Pull every "frame" line out of the data below.

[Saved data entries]
*** Begin section ***

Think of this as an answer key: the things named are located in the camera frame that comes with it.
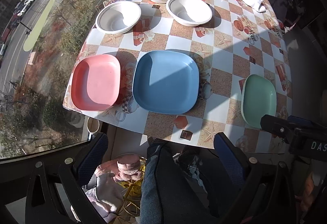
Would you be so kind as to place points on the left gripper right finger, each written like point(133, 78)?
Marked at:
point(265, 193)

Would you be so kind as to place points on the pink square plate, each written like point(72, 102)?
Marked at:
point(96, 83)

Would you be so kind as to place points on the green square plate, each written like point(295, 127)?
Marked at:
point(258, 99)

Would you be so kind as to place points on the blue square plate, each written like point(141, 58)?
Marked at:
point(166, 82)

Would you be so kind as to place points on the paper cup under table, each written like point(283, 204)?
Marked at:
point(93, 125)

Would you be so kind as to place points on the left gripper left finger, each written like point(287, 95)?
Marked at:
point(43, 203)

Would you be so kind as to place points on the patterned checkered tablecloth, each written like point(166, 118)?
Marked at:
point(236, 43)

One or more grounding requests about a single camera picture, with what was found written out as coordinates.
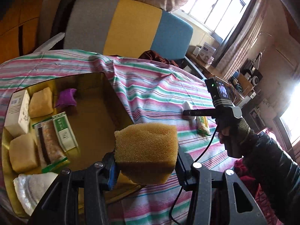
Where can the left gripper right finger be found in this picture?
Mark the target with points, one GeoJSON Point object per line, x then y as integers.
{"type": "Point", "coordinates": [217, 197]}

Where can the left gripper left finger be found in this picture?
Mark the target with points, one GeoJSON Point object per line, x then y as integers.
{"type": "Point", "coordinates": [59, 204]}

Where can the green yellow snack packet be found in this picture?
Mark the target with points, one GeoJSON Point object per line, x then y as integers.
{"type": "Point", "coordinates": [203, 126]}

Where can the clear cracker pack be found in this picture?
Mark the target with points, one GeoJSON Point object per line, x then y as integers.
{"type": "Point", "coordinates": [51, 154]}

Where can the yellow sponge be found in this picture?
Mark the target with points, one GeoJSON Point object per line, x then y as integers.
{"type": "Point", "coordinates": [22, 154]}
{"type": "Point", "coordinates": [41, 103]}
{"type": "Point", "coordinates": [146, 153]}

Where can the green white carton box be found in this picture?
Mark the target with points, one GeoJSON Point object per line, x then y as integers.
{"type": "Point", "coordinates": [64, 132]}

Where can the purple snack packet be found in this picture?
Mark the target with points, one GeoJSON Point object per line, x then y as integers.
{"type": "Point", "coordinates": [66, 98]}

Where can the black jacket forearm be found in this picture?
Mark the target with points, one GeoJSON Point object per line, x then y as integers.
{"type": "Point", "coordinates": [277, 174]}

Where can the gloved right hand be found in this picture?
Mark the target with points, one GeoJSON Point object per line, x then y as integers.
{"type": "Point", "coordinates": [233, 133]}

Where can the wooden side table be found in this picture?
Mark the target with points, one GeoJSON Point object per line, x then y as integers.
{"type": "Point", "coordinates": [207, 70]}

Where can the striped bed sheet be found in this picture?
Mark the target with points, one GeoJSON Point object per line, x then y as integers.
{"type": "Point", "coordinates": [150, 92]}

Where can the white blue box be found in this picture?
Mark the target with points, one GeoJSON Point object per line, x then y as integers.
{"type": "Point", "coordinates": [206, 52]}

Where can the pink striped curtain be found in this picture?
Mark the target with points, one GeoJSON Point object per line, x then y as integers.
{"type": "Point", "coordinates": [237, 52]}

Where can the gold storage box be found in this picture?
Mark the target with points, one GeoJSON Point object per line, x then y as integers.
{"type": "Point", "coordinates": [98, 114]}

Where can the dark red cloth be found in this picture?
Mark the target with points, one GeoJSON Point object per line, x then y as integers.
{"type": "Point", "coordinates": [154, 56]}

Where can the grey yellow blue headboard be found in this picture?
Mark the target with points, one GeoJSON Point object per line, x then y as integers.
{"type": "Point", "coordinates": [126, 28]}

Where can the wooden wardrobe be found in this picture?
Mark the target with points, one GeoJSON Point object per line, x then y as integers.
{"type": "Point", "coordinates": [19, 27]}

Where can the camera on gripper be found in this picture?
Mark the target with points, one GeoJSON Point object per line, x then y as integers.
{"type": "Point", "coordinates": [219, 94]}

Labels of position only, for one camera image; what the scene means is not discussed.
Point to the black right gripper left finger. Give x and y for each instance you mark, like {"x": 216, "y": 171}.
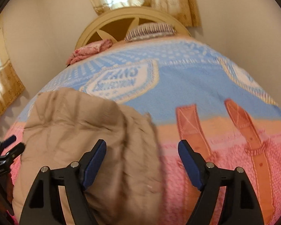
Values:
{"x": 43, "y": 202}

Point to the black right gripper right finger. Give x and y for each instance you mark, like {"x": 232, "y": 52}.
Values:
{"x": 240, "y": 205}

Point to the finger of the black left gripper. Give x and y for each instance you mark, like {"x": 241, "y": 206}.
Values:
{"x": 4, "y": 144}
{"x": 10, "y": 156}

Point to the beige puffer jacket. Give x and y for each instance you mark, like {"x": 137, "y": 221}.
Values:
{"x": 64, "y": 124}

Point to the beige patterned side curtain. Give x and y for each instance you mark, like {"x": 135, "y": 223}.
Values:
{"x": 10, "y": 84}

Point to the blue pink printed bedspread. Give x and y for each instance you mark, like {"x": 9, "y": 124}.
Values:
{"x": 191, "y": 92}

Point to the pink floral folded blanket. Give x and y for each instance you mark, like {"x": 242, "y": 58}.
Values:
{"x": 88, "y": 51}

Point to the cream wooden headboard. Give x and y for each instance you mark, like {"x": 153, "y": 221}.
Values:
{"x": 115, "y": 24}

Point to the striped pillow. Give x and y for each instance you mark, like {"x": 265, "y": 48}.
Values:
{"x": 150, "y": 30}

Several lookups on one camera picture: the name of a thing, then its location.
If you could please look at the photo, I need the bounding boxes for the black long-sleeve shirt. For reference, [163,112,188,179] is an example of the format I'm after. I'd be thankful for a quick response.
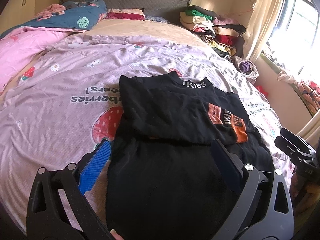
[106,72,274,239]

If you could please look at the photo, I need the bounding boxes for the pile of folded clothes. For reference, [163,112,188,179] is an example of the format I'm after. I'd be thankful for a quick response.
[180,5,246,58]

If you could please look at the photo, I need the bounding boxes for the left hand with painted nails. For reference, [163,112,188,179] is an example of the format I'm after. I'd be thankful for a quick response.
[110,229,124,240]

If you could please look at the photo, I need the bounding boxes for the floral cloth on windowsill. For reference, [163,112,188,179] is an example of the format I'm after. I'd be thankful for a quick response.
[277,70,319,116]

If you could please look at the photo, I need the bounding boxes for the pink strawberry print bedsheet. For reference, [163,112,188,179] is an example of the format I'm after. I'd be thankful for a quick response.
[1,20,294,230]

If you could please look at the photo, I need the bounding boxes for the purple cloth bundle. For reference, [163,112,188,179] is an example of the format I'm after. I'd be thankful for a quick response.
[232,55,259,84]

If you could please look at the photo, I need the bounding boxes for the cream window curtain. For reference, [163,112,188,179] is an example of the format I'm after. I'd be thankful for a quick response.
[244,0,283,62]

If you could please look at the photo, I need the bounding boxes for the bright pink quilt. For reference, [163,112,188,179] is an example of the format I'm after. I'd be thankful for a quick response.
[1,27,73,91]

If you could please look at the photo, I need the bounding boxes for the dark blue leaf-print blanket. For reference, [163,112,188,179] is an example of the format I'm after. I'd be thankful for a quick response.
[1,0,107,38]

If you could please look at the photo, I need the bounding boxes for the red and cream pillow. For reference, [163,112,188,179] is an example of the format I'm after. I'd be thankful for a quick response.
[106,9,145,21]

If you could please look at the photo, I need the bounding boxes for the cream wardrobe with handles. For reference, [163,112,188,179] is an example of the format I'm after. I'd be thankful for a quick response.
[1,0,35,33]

*** End section ***
*** Begin section ***

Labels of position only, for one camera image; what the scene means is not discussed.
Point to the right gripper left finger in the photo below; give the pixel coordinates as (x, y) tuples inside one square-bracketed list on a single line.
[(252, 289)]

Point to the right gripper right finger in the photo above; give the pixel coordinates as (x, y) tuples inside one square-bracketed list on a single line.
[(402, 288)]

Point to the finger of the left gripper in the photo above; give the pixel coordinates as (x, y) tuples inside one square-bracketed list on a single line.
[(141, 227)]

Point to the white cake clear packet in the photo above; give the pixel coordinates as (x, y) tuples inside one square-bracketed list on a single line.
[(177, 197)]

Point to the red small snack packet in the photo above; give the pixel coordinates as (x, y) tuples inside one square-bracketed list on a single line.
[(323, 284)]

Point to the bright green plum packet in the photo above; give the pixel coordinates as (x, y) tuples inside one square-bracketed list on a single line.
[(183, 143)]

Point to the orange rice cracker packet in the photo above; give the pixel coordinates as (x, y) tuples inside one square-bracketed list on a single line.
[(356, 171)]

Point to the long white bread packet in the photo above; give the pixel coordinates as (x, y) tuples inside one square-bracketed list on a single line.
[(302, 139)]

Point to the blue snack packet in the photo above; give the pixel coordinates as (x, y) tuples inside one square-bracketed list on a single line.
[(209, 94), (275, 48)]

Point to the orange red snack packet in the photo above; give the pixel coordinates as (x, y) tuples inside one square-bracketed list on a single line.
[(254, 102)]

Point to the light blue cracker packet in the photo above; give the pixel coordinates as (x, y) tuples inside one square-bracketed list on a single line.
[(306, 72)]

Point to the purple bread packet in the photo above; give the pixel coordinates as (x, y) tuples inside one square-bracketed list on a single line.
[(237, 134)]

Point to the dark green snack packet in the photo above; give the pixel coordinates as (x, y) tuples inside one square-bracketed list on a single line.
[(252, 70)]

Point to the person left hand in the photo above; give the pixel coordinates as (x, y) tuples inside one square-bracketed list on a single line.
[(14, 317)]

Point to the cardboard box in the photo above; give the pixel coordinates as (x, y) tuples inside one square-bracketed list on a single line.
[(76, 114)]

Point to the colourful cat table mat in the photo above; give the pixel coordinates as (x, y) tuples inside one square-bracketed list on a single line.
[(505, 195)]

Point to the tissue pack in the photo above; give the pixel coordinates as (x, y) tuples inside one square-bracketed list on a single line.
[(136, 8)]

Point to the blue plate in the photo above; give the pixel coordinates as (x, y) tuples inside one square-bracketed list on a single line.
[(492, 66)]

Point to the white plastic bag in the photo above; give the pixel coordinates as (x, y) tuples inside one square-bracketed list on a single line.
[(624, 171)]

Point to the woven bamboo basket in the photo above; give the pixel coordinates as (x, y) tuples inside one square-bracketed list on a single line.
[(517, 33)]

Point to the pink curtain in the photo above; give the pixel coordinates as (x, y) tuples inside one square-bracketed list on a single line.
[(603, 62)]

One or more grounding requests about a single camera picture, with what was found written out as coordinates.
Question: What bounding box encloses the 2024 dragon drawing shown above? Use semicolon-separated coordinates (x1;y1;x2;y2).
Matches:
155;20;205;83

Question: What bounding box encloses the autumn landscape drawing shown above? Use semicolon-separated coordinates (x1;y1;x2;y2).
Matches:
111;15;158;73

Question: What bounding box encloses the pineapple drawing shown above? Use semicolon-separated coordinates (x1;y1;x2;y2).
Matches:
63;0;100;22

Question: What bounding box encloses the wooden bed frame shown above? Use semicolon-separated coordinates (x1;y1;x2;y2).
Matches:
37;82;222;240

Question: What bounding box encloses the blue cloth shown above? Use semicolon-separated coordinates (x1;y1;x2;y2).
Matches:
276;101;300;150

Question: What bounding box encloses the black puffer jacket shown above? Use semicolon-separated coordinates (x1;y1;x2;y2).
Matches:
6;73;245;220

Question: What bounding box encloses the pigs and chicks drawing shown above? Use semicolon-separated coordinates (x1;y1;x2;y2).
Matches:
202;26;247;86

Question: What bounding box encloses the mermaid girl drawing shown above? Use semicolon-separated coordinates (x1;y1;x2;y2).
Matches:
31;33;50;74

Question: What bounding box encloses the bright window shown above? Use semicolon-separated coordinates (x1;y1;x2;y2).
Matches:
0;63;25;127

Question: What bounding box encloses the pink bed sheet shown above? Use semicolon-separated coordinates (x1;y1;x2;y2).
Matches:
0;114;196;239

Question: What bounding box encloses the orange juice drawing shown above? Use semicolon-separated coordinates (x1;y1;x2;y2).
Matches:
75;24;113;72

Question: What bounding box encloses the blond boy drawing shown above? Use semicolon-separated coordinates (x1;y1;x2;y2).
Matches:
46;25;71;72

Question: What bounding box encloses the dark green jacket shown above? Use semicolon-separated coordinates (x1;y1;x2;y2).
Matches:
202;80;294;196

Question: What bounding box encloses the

*** End section ***

**Solution below**
Think of this as an answer key: the things named are located in the camera frame that comes with it.
Question: What bounding box encloses the wooden bed frame shown above? Use semicolon-separated coordinates (x1;y1;x2;y2).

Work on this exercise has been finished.